El que combate de lejos

 

Conoció la guerra por las cartas de su padre; no lo guío la lanza ni lo bautizó la sangre. Aguardó su retorno con infantil renuencia. Auroras, vigilias, semanas, meses, años, hasta que la espera los tornó un solo día inerte, dilatado de variaciones irrelevantes. Al final, súbditos y esclavos dejaron de serlo: su madre guardó luto hasta que la ciudad le demandó marido. Feliz fue la boda; austero el matrimonio. El hijo continuó escrutando el horizonte, como quien lee una línea que no entiende, hasta que su vista comenzó a confundir la vela con la nube. La edad encalló antes que su padre. En la inútil guardia, lo acompañó únicamente un perro. Cuando este murió, se le hizo evidente que el Tiempo no aguarda por los hombres, aunque sólo a través suyo es que persiste. Entonces, comprendió que la memoria sólo le sería tan fiel como aquel can. O como su cenicienta vista. Toda agua requiere de algo que la encauce. Aprendió a frecuentar la poesía.

Fervorosamente, se avocó a entrelazar los episodios de aquella guerra unánime que tantas glorias imputó a su pueblo. Comenzó a declamarlos en el ágora y el puerto a un público cada vez más voluntario. Los cantos fueron alabados y repetidos hasta rebasarle: décadas más tarde, durante una visita al continente, querrían agasajarlo recitándolos. Cuando su anfitrión lo descubrió meciendo los labios, acunando las palabras que el ahora otro rapsoda declamaba, le preguntó si acaso ya había oído aquel poema. Supo, con resignada alegría, que la inmortalidad prescinde de sus artífices y que la realidad no es condición de la historia. Los lechosos ojos aún servían para llorar.

Dueño de esta sencilla alquimia, avocó sus últimos años a componer el retorno de su padre. Desparramó el océano de islas y sembró una senda entre las olas. Su padre hallaría el camino a través de las palabras; la cítara lo absolvería del embrujo de sirenas y de hechicera, del capricho tempestuoso de los dioses, de la voracidad de las aguas y sus frondosos verdugos. 

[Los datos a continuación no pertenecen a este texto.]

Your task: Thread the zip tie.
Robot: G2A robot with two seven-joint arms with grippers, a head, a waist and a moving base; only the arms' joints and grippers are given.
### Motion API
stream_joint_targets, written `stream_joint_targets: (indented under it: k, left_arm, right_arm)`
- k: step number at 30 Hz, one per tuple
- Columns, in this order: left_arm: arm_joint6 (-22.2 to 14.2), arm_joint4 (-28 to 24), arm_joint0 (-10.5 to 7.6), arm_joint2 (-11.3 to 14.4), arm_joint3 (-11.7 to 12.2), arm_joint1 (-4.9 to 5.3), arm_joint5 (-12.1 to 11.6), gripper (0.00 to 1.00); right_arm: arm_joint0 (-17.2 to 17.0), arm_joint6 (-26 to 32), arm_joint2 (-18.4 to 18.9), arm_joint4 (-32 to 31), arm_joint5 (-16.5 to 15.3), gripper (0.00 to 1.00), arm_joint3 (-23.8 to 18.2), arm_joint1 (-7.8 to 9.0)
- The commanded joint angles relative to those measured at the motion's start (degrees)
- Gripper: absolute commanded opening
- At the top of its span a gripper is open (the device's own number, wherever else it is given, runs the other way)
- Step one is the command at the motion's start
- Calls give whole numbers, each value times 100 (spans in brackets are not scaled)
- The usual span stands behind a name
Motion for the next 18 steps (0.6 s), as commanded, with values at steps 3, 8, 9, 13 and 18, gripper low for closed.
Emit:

Al llegar a su tierra descubriría que aquel reino lo había absuelto del recuerdo. Agradecería, con cierta sorpresa, la íntima dignidad de aún ser nadie. Caminaría a través de las calles con impunidad de extranjero. Reconocería adoquines y erosionadas esquinas, respirado la fresca sal que el aire marino esparce entre muros y puertas familiares. Sin darse cuenta, arribaría al hogar. Sólo su hijo y un perro lo sabrían a pesar de cómo el viaje lo había ungido. Juntos urdirían un plan, matarían a quienes pretendían adueñarse de su trono y de su lecho, reclamando a la vez, palacio, estirpe, amor y nombre. Tras esto, aquella misma noche, celebrarían un banquete como los que el hijo atesoraba en la memoria; y este, con sus ojos nuevamente jóvenes y diáfanos, contemplaría en silencio a través del eufórico tumulto, cómo los encallecidos dedos paternos acariciaban las manos de su madre con la indómita serenidad de las mareas.

Cuando el poema se separó de él; Telémaco, prófugo príncipe de Ítaca, hijo de Odiseo, varón de multiforme ingenio, y Penélope, insigne en prudencia, selló los turbios ojos. Por aquel entonces, ya nadie recordaba su cuna y sólo lo llamaban "el ciego". Hómēros, en lengua de sus versos.